Es war dies der Auslass der Cloaca maxima, die Stelle, an der einst der gesammelte Unrat und der Ausschuss der antiken Metropole in den Fluss gelassen wurde, der ihn in das Meer schwemmte, wo er sich in der Unendlichkeit auflöste. Der Eingang zu diesem Bauwerk, das die subterrane Voraussetzung für die Möglichkeit der Riesenstadt und damit so etwas wie die negative Schlagader Roms darstellte, war von Gebüsch halb zugewachsen und durch allerlei Müll und angeschwemmtes Holz versperrt. Piranesi, der wissen wollte, wie weit man in den alten Kanal noch vordringen konnte, bog das Gebüsch beiseite und begann das Holz weg zu räumen. Dabei schreckte er ein bunt geschecktes Huhn auf, das ihn eine Zeit lang hektisch umflatterte, als wolle es ihn dran hindern, sich dem Kanal zu nähern. Nachdem er sich eine kleine Öffnung geschaffen hatte, betrat er einen penibel gemauerten, langen Gang, in dem er sich, immer wieder über am Boden liegende Gegenstände stolpernd, langsam entlang tastete. Der Gang schien vollkommen gerade zu sein. Piranesi, der die Strassen und Gebäude der Umgebung samt ihren Fundamenten durch seine Studien genau kannte, versuchte sich vorzustellen, unter welchem Teil der Stadt er sich jeweils befand. Nach einiger Zeit musste er jedoch feststellen, dass er die Orientierung verloren hatte. Dort wo er zu sein glaubte, konnte wegen der tief reichenden Fundamente der Großbauten, die nach seinen Rekonstruktionen hier hätten sein müssen, für den Kanal eigentlich kein Platz sein.

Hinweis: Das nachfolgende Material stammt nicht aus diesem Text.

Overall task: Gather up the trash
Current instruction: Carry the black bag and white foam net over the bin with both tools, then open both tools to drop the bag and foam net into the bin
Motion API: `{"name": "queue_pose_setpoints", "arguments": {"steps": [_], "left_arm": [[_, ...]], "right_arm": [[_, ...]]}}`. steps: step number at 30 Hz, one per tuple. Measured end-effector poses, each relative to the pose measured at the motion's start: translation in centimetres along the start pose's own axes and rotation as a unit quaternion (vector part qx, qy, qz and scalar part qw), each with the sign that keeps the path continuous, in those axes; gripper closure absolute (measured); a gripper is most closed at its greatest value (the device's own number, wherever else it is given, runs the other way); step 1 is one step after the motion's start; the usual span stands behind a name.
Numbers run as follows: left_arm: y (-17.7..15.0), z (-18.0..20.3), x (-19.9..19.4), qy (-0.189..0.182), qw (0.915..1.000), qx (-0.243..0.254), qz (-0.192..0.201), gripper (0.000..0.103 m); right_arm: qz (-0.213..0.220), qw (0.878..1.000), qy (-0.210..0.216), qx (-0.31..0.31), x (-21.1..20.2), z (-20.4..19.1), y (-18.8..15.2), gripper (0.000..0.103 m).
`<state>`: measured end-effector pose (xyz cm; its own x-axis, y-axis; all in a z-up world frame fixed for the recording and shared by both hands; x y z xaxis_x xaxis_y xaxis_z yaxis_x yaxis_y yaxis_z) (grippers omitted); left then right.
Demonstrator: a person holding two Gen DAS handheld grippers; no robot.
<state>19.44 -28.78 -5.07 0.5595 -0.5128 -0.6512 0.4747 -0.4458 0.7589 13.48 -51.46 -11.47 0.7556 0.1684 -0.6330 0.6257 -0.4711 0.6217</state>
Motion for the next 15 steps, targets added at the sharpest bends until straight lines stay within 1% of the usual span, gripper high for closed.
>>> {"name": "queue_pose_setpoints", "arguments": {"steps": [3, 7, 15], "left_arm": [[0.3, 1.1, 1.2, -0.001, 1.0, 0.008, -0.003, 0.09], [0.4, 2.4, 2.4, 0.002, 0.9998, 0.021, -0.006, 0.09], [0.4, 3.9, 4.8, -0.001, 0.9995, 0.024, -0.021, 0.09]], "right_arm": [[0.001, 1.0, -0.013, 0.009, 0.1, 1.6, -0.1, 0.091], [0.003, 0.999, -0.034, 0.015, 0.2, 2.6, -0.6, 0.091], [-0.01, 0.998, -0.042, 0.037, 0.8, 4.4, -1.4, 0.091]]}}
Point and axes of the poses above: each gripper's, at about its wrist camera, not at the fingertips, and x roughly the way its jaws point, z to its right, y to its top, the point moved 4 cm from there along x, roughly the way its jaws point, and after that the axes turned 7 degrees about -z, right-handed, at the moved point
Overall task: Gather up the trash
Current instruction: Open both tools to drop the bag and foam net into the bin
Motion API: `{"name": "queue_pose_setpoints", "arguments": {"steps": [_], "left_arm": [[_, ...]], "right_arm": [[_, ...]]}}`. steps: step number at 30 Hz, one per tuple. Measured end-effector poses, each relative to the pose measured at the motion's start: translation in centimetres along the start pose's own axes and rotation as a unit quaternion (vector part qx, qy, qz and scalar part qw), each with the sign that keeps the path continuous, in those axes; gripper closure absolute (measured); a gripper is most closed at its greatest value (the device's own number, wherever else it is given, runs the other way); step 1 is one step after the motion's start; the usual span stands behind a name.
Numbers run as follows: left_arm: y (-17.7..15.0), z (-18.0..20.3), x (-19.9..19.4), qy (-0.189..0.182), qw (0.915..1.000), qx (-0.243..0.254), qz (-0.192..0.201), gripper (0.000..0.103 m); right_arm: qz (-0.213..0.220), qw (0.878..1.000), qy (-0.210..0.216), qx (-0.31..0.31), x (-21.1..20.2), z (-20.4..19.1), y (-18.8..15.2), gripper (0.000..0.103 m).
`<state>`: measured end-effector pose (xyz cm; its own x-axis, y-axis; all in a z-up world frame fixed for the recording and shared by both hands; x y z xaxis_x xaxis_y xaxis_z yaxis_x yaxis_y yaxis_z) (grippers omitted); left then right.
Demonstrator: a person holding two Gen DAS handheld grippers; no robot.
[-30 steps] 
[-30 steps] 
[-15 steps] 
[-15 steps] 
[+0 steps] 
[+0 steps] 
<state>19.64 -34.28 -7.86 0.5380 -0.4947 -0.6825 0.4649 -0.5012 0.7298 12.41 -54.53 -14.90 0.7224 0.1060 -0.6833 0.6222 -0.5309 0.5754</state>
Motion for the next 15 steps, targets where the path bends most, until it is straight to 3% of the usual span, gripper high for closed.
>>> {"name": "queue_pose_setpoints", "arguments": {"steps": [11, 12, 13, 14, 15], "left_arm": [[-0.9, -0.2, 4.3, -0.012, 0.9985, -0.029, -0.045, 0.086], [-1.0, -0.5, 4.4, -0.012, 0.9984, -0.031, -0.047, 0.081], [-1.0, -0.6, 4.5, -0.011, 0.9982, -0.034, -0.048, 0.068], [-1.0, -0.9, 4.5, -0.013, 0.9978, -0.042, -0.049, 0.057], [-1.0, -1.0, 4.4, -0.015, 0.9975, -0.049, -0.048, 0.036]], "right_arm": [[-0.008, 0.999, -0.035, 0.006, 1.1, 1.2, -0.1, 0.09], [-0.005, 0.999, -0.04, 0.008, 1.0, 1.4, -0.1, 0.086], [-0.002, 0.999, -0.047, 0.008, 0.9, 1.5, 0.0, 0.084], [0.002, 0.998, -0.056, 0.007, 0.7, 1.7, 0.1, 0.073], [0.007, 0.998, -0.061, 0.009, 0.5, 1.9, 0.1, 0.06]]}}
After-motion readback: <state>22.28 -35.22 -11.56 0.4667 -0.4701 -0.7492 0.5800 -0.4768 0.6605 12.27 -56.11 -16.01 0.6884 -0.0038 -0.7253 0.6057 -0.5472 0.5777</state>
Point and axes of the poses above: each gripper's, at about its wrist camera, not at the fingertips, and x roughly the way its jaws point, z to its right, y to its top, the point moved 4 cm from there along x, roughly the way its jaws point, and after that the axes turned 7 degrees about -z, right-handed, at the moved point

Der Gang mündete schließlich in eine lange rechteckige Halle mit flacher Decke, deren Längswände in regelmäßigen Abständen mit Pilastern untergliedert waren. In der Mitte dieser beiden Wände befand sich je ein hohes marmornes Portal, das üppig mit Ornamenten aus kleinen Elementen, die sich ständig wiederholten, geschmückt war. Die Portale waren vollkommen gleich. Sie unterschieden sich nur dadurch, dass über dem einen ein Kreis und über dem anderen eine liegende Acht angebracht war. Piranesi trat durch das Portal mit dem Kreis und fand sich in einem riesigen Raum, dessen Struktur ihm sofort merkwürdig unklar erschien. Unmittelbar vor ihm erhob sich eine mächtige Wand aus zyklopischen Steinquadern, in die mit gewaltigen Lettern tief die Worte „Quid est spatium?“ eingemeißelt waren. Darüber thronte eine große Figur, welche mit dicken Ketten an die Wand gefesselt zu sein schien. In die Höhe und die Tiefe führten allerhand Treppen. Außerdem wurde der Raum von mehreren übereinander gestaffelten hölzernen Galerien und Brücken durchquert, die auf jeder Ebene Verbindungen in alle Richtungen herstellten. Piranesi vermutete, dass dieses Gewirr von Verbindungen der Grund dafür war, dass er die Begrenzung des Raumes nicht einzuschätzen vermochte. Auch seine Funktion wurde ihm nicht deutlich. An Wänden, Balken und Brücken waren allenthalben schwere Eisenketten, dicke Seile und Ringe angebracht, wie man sie von Häfen kennt, in denen außerordentlich große Schiffe festzumachen sind. Unmittelbar vor ihm befand sich in horizontaler Lage ein riesiges Rad, das mit seinen senkrecht angebrachten martialischen Spitzen ein Folterinstrument für Riesen zu sein schien.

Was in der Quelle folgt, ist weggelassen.